§ WHAT IS NEEDED
Output the listing below, keeping each line exactly as it stands.

Segment Start: STORED DATA

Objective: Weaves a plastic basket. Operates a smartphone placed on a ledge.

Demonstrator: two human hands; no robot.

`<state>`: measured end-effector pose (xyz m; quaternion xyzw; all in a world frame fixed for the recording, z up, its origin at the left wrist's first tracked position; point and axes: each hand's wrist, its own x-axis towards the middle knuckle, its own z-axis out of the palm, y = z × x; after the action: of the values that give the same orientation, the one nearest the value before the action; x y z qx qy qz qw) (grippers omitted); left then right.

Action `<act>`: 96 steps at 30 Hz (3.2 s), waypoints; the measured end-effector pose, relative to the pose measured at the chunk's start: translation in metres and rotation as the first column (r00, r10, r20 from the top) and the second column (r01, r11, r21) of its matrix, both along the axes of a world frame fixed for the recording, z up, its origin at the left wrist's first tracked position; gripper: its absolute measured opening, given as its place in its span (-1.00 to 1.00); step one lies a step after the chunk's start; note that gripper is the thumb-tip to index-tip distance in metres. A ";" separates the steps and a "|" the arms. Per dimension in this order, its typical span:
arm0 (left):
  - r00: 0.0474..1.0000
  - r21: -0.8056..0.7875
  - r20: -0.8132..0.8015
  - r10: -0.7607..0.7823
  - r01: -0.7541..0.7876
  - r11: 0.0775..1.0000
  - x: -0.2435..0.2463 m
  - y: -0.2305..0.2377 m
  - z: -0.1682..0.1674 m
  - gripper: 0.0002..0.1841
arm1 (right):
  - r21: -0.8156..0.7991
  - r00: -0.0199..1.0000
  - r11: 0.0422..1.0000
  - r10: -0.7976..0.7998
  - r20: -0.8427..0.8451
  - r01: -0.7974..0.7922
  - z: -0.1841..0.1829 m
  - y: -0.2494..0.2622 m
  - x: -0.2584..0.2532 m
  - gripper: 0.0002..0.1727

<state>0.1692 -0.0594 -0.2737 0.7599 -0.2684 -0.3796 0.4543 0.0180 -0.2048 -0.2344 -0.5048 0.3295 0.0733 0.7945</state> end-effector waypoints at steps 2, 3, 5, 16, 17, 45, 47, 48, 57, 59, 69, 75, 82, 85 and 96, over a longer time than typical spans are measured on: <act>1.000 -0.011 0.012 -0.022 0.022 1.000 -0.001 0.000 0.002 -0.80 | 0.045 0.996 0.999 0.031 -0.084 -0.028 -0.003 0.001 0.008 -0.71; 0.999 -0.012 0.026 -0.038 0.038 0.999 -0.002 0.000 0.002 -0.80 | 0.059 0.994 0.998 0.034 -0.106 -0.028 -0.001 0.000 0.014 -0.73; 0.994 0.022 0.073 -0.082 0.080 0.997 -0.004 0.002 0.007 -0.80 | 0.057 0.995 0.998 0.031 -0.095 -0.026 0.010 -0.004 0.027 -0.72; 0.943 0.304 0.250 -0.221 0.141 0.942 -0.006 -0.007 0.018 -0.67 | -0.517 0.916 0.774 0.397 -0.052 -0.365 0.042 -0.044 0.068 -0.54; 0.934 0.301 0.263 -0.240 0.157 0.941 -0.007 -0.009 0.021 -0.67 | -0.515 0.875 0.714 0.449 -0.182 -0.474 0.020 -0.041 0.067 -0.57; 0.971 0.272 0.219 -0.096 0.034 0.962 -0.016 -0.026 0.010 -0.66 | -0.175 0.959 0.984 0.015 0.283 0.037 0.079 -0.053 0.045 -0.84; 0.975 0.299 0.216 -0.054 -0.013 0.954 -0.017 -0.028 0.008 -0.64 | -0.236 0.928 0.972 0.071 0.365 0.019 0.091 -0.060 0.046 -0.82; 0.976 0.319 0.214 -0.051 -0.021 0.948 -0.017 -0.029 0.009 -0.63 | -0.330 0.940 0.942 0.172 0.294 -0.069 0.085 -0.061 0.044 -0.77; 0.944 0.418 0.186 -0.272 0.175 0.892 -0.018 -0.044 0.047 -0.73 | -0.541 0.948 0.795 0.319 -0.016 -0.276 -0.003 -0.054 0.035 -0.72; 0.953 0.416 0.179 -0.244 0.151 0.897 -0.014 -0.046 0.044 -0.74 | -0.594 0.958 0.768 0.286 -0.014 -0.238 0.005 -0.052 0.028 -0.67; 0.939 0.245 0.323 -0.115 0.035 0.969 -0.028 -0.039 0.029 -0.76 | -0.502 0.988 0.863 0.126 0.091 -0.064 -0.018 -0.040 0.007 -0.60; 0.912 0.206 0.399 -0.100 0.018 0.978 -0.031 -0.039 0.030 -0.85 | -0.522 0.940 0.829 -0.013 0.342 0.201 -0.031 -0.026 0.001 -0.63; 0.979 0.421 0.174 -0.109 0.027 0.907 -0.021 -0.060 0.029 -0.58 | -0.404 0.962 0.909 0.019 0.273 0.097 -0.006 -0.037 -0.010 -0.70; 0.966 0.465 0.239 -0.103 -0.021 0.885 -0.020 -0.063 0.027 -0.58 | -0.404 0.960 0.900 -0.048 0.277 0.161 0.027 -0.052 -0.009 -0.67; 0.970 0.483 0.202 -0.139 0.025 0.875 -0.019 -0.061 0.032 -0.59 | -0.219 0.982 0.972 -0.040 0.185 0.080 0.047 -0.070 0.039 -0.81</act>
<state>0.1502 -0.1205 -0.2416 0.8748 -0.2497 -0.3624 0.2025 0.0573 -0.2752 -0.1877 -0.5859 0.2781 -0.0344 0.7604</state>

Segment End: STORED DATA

§ ANSWER BOX
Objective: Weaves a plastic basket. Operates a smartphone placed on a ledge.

Demonstrator: two human hands; no robot.

`<state>`: measured end-effector pose (xyz m; quaternion xyzw; all in a world frame fixed for the recording, z up, its origin at the left wrist's first tracked position; point and axes: each hand's wrist, its own x-axis towards the middle knuckle, its own z-axis out of the palm, y = z × x; after the action: of the values that give the same orientation, the one nearest the value before the action; x y z qx qy qz qw) (grippers omitted); left then right.

Action `<act>`: 96 steps at 30 Hz (3.2 s), waypoints; the measured end-effector pose, relative to the pose measured at the chunk's start: translation in metres and rotation as the first column (r00, r10, r20 from the top) and the second column (r01, r11, r21) of its matrix, both along the axes of a world frame fixed for the recording, z up, its origin at the left wrist's first tracked position; gripper: its absolute measured opening, given as its place in its span (-1.00 to 1.00); step one lies a step after the chunk's start; note that gripper is the thumb-tip to index-tip distance in metres. A ";" separates the steps and a "|" the arms. Per dimension in this order, its typical span:
arm0 (left):
  - r00: 0.0474..1.0000
  - r21: -0.8056..0.7875
  - r20: -0.8132..0.8015
  - r10: -0.7607..0.7823
  - r01: -0.7541..0.7876
  - r11: 0.0775..1.0000
  - x: -0.2435..0.2463 m
  - y: -0.2305..0.2377 m
  - z: -0.1682..0.1674 m
  - gripper: 0.0002..0.1841
arm1 (right):
  - r21: -0.8156..0.7991
  - r00: -0.0199..1.0000
  - r11: 0.0422..1.0000
  - r10: -0.7976..0.7998
  - r20: -0.8427..0.8451
  - r01: -0.7974..0.7922
  - z: -0.1841..0.1829 m
  - y: -0.2494..0.2622 m
  - x: -0.2584..0.2532 m
  - gripper: 0.0002..0.1727

<state>0.1692 -0.0594 -0.2737 0.7599 -0.2684 -0.3796 0.4543 0.0180 -0.2048 -0.2344 -0.5048 0.3295 0.0733 0.7945</state> end-effector waypoints at steps 2, 3, 5, 16, 17, 45, 47, 48, 57, 59, 69, 75, 82, 85 and 96, over a longer time than typical spans are measured on: <act>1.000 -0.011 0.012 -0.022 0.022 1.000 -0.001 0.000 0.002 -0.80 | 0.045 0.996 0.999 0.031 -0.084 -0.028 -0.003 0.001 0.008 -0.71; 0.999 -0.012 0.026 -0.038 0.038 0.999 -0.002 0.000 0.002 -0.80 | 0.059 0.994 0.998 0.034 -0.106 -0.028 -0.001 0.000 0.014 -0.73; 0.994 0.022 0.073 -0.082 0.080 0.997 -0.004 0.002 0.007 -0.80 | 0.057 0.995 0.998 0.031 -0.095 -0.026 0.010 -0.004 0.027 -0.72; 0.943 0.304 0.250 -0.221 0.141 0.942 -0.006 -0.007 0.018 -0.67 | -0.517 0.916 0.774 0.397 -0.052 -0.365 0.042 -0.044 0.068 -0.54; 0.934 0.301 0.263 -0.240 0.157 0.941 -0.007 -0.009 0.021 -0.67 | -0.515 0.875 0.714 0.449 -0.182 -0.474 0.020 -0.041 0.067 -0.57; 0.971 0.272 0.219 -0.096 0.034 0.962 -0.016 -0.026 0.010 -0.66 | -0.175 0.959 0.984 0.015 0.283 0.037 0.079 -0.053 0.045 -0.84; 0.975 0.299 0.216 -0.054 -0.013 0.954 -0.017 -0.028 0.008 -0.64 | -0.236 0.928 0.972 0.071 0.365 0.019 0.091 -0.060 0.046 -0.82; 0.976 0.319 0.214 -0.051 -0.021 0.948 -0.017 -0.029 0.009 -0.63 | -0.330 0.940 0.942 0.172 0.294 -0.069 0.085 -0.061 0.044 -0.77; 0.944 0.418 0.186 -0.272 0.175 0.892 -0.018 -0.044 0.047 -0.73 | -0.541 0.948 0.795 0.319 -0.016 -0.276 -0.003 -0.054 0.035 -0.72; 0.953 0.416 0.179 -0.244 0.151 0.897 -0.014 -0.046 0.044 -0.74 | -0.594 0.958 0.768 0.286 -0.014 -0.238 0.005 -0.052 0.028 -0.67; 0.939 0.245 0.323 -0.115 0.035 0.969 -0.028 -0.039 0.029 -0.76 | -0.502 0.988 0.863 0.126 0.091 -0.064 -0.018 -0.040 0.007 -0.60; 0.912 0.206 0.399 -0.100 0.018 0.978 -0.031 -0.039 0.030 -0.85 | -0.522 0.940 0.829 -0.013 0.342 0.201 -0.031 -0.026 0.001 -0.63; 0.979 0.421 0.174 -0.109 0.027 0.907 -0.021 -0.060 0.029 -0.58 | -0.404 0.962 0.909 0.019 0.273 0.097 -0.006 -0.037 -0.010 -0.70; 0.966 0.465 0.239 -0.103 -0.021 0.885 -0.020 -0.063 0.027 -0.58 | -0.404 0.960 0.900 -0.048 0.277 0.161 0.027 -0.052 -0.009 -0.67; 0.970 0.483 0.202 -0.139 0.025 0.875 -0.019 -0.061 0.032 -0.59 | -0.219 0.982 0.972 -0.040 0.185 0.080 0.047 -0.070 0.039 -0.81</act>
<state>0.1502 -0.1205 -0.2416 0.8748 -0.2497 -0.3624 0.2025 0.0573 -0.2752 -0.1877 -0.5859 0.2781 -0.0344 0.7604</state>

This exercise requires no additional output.